Laurent de Sutter

Combats identitaires : c’est le moment de… (re)lire « Le Geste et la parole »

Laurent de Sutter Professeur à la VUB

La plupart des débats qui hantent l’espace public, ces jours-ci, se concentrent sur la plus grande obsession de notre époque : celle que nous entretenons à notre égard – celle que nous avons pour ce que nous appelons notre « identité ».

Identités nationales, ethniques, sociales, de genre… Il semblerait que nous n’ayons pas d’autre désir, aujourd’hui, que de les affirmer à la face du monde pour pouvoir mieux marquer notre différence par rapport aux autres.

Pour un esprit qui ne serait pas complètement gangrené par l’esprit de sérieux, nos professions de foi identitaires prêteraient plutôt à rire ; sauf que l’époque n’est pas à la rigolade mais aux crispations de mâchoire et aux noms d’oiseaux. Une des raisons qui expliquent que nous nous préoccupions de plus en plus d’identité pourrait n’être nulle autre que la simple angoisse qu’il y a à constater combien nos existences et nos appartenances sont flottantes. Mais dans le contexte du présent, peut-être faudrait-il proposer une réponse plus sophistiquée, et se souvenir de ce que signifie une existence  » flottante  » – une existence dont l’identité ne vient que par surcroît. Comme l’a expliqué André Leroi-Gourhan dans le premier tome du chef-d’oeuvre de la paléontologie française qu’est Le Geste et la parole, il n’y a sans doute rien de plus artificiel que l’humanité.

Car si nous ne sommes que le produit d’une évolution ayant fait du découplage fonctionnel son moteur, il faut arriver à la conclusion que tout ce qui nous constitue n’est rien de plus qu’un ensemble d’accessoires surajoutés à un centre absent. En réalité, comme le montre Leroi-Gourhan, l’humanité n’existe pas : il n’existe qu’un ensemble de choses en permettant d’autres, à l’instar de la main libérant la bouche d’une partie des exigences de la mastication. Or, une fois que la mastication est simplifiée, la digestion l’est aussi, de même que disparaît l’exigence de conserver une mâchoire inférieure lourde, et donc aussi la musculation puissante la soutenant au niveau du cou. Bref, avec la main, la bipédie devient possible – et, avec la bipédie, l’augmentation de la masse cérébrale dans l’espace crânien laissé libre par le rétrécissement de la mâchoire et l’allègement de la musculature. Mais, comme l’avait remarqué Leroi-Gourhan, ce qui vaut pour ces traits évolutifs vaut aussi pour tout le reste : les technologies matérielles comme les inventions scientifiques, les créations culturelles comme les artefacts sociaux.
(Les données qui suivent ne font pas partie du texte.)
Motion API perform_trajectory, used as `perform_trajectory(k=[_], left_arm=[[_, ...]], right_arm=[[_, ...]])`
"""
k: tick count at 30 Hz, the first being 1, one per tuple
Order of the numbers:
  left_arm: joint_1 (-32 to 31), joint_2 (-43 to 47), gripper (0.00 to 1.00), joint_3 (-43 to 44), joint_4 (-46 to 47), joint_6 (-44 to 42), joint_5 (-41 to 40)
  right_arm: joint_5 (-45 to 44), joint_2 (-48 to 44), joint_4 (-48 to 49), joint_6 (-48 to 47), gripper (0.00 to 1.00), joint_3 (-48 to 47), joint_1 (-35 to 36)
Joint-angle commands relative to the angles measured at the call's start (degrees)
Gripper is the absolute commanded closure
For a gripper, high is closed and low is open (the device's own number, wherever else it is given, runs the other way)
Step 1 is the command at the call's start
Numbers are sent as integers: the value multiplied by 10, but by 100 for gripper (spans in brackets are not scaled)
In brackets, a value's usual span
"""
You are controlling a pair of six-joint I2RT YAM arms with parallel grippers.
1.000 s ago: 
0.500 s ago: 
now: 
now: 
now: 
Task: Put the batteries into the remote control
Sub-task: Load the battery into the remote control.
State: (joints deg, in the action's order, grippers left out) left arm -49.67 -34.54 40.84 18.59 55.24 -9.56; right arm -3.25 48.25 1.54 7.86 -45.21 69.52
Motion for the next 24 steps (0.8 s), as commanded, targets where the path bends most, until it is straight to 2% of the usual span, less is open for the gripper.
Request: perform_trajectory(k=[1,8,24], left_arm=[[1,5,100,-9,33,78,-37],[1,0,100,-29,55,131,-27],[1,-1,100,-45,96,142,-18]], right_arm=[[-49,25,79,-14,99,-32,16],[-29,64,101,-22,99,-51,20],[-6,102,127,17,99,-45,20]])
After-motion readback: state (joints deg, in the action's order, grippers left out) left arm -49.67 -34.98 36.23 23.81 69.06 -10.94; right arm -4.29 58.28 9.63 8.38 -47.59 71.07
Ce qui définit une identité, par conséquent, n’est rien d’autre qu’un ensemble d’accessoires évolutifs ne disant rien de ce que nous sommes vraiment – puisque la seule chose que nous sommes vraiment est rien du tout.

Dans les revendications identitaires du présent s’exprime donc une sorte de désir d’essence aussi désespéré que nocif – un désir reposant sur la forclusion de ce que tout, en l’humanité, n’est qu’accessoire plus ou moins insignifiant. Si elles ont un rôle, celui des identités n’est donc pas de dire ce que nous sommes mais, à la limite, ce que nous pourrions être capables de faire, la manière dont elles sont susceptibles de nous porter à un nouveau palier évolutif. Comme la main l’a permis pour le cerveau.

Le Geste et la parole, t. I, Technique et langage, par André Leroi-Gourhan, Albin Michel, 1964, 328 p.